Not sure if there is a way to write this code in IO monad which can reduce this overhead.
-harendra
On 14 May 2016 at 17:10, Harendra Kumar <
harendra.kumar@gmail.com> wrote:
>
> You are right about the way IO code is generated because of the ordering semantics. The IO version builds the list entirely in a recursive fashion before returning it while the pure code builds it lazily. I wrote very simple versions to keep things simpler:
>
> Pure version:
>
> f [] = []
> f (x : xs) = x : f xs
>
>
> time 11.08 ms (10.86 ms .. 11.34 ms)
> Measured for a million elements in the list
>
> 104,041,264 bytes allocated in the heap
> 16,728 bytes copied during GC
> 35,992 bytes maximum residency (1 sample(s))
> 21,352 bytes maximum slop
> 1 MB total memory in use (0 MB lost due to fragmentation)
>
>
> IO version:
> f [] = return []
> f (x : xs) = do
> rest <- f xs
> return $ x : rest
>
> time 79.66 ms (75.49 ms .. 82.55 ms)
>
> 208,654,560 bytes allocated in the heap
> 121,045,336 bytes copied during GC
> 27,679,344 bytes maximum residency (8 sample(s))

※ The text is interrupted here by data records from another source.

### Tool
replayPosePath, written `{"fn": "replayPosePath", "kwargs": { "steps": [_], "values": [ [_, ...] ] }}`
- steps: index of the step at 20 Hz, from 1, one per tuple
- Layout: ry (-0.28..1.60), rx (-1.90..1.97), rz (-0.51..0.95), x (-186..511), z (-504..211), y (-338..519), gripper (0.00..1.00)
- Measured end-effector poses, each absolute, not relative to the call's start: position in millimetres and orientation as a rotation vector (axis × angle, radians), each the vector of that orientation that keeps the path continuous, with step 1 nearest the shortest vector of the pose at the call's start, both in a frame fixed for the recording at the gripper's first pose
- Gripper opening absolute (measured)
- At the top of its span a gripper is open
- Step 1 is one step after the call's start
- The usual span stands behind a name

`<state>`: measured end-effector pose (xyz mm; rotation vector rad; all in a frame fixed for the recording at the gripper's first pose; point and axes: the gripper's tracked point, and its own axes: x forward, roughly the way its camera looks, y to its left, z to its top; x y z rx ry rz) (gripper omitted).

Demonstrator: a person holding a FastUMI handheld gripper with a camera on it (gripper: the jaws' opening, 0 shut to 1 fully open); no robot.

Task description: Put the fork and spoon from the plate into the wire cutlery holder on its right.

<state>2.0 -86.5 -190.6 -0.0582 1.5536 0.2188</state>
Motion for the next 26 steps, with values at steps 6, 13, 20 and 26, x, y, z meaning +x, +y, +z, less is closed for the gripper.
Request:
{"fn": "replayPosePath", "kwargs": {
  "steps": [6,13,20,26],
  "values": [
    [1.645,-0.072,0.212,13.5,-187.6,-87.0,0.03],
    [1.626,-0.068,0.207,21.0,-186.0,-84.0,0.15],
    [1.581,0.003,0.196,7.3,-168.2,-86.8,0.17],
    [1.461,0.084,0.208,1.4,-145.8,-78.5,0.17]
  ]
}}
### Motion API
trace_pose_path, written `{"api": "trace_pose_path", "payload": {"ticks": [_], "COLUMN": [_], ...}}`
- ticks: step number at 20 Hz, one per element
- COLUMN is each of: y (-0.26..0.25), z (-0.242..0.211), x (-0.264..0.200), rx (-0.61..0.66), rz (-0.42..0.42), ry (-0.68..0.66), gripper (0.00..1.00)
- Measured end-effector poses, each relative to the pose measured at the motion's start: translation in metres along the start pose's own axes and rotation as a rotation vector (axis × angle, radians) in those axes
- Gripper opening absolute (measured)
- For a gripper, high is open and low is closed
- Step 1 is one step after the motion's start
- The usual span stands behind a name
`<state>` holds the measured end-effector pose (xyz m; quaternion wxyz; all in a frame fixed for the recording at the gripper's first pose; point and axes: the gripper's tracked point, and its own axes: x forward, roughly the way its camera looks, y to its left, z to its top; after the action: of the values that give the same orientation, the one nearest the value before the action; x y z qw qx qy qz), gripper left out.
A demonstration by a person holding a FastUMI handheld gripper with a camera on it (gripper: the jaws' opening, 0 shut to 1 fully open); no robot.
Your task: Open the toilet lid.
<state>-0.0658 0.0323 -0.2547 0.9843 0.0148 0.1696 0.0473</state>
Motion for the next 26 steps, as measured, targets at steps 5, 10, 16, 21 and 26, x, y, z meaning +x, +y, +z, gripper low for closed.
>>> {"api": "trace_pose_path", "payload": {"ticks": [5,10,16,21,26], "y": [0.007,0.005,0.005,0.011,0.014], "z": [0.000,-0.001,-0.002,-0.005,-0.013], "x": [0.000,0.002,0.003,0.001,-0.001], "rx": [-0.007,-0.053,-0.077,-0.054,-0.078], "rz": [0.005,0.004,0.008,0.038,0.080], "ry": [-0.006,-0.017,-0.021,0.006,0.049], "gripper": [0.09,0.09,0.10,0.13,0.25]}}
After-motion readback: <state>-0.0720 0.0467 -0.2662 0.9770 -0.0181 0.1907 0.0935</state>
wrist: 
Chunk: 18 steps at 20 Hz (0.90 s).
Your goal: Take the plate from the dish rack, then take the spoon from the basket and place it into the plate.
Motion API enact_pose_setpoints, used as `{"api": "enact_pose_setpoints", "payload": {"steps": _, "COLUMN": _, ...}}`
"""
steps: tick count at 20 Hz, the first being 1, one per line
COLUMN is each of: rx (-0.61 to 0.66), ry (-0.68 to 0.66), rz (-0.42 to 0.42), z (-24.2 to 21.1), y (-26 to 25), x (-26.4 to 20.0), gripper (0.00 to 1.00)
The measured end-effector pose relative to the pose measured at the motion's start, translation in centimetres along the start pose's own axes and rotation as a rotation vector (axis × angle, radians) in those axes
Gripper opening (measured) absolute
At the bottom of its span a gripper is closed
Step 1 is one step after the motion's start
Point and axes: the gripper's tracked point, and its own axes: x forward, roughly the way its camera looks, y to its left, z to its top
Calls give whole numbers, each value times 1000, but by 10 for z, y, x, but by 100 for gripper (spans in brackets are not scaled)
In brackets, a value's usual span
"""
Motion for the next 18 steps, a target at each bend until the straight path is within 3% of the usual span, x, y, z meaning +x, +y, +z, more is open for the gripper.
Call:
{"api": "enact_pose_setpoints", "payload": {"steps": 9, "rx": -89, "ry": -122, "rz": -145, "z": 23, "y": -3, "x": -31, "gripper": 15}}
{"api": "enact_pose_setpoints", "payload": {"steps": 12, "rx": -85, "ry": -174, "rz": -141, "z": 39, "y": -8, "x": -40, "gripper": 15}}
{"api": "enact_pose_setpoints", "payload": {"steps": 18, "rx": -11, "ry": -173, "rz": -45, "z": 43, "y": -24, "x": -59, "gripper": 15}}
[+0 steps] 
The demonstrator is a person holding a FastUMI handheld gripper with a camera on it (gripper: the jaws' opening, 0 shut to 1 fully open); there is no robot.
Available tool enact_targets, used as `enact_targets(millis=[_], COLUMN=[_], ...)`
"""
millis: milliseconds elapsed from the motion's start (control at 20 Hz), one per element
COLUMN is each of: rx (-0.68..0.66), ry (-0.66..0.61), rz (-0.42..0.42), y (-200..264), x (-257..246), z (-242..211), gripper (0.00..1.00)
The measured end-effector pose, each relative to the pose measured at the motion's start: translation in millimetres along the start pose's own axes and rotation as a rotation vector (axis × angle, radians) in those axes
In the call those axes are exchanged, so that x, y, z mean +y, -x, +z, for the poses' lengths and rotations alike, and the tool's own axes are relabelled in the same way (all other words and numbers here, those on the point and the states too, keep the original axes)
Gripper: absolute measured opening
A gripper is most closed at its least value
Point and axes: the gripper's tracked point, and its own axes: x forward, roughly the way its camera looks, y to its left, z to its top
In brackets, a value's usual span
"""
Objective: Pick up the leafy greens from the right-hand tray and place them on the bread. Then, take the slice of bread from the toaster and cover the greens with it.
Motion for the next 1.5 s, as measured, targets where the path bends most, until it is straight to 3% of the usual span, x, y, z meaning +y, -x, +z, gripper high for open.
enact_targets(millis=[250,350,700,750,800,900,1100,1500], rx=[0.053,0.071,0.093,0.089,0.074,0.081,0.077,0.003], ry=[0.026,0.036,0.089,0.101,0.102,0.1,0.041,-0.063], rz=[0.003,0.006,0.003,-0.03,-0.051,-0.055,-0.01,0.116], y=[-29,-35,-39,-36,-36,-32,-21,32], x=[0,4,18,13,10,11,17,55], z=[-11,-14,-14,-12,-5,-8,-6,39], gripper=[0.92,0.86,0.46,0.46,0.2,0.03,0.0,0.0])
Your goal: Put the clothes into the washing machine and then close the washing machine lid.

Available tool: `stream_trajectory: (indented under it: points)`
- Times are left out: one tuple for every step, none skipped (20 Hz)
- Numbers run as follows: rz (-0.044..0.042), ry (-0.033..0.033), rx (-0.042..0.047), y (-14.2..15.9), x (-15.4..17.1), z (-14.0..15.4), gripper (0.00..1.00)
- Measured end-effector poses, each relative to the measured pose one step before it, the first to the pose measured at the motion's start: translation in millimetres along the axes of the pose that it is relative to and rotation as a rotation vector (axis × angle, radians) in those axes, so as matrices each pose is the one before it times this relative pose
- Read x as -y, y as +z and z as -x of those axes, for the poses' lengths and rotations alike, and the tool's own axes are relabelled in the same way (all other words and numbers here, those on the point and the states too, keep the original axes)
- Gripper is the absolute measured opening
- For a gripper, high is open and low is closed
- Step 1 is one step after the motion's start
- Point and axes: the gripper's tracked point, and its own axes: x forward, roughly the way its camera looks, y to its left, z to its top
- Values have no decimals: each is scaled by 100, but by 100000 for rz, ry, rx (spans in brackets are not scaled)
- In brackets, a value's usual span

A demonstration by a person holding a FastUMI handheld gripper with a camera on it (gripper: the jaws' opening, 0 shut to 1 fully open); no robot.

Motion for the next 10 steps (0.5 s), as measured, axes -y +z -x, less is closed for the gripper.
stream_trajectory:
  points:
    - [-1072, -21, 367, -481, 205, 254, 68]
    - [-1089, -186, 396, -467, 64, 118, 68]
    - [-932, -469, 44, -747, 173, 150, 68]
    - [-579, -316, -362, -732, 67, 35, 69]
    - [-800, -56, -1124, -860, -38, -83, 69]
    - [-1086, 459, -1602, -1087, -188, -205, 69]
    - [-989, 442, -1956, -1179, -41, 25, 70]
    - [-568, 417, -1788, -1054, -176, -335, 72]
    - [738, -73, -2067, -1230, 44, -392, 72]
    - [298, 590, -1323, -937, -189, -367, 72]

> 383,376 bytes maximum slop
> 66 MB total memory in use (0 MB lost due to fragmentation)
>
> Even though this is a small program not doing much and therefore enhancing even small differences to a great degree, I am not sure if I can completely explain the difference in slowness of the order of 7.5x by just the recursive vs lazy building of the list. I am wondering if there is anything that is worth further investigating and improving here.
>
> -harendra
>
> On 12 May 2016 at 05:41, Dan Doel <
dan.doel@gmail.com> wrote:
> >
> > On Tue, May 10, 2016 at 4:45 AM, Harendra Kumar
> > <
harendra.kumar@gmail.com> wrote:
> > > Thanks Dan, that helped. I did notice and suspect the update frame and the
> > > unboxed tuple but given my limited knowledge about ghc/core/stg/cmm I was
> > > not sure what is going on. In fact I thought that the intermediate tuple
> > > should get optimized out since it is required only because of the realworld
> > > token which is not real. But it might be difficult to see that at this
> > > level?
> >
> > The token exists as far as the STG level is concerned, I think,
> > because that is the only thing ensuring that things happen in the
> > right order. And the closure must be built to have properly formed
> > STG. So optimizing away the closure building would have to happen at a
> > level lower than STG, and I guess there is no such optimization. I'm
> > not sure how easy it would be to do.
> >
> > > What you are saying may be true for the current implementation but in theory
> > > can we eliminate the intermediate closure?
> >
> > I don't know. I'm a bit skeptical that building this one closure is
> > the only thing causing your code to be a factor of 5 slower. For
> > instance, another difference in the core is that the recursive call
> > corresponding to the result s2 happens before allocating the
> > additional closure. That is the case statement that unpacks the
> > unboxed tuple. And the whole loop happens this way, so it is actually
> > building a structure corresponding to the entire output list in memory
> > rather eagerly.
> >
> > By contrast, your pure function is able to act in a streaming fashion,
> > if consumed properly, where only enough of the result is built to keep
> > driving the rest of the program. It probably runs in constant space,
> > while your IO-based loop has a footprint linear in the size of the
> > input list (in addition to having slightly more overhead per character
> > because of the one extra thunk), because it is a more eager program.
> >
> > And having an asymptotically larger memory footprint is more likely to
> > explain a 5x slowdown than allocating one extra thunk for each list
> > concatenation, I think. (Of course, it could also be some other
> > factor, as well.)
> >
> > You should probably run with +RTS -s (compiling with -rtsopts), and
> > see if the IO version has a much larger maximum residency.
> >
> > Anyhow, this is fundamental to writing the algorithm using IO. It's an
> > algorithm that's a sequence of steps that happen in order, the number
> > of steps is proportional to the input list, and part of those steps is
> > putting stuff in memory for the results.
> >
> > > So why is that? Why can't we generate (++) inline similar to (:)? How do we
> > > make this decision? Is there a theoretical reason for this or this is just
> > > an implementation artifact?
> >
> > The difference between these two is that (++) is a function call, and
> > (:) is a constructor. Constructors are a special case, and don't need
> > to have all the provisions that functions in general do. The best way
> > to learn what the differences are is probably to read the paper about
> > the STG machine.
> >
> > Hope this is a more fruitful lead, but it may be that there's not a
> > lot that can be done, without doing some baroque things to your
> > algorithm, because of the necessity of its using IO.
> >
> > -- Dan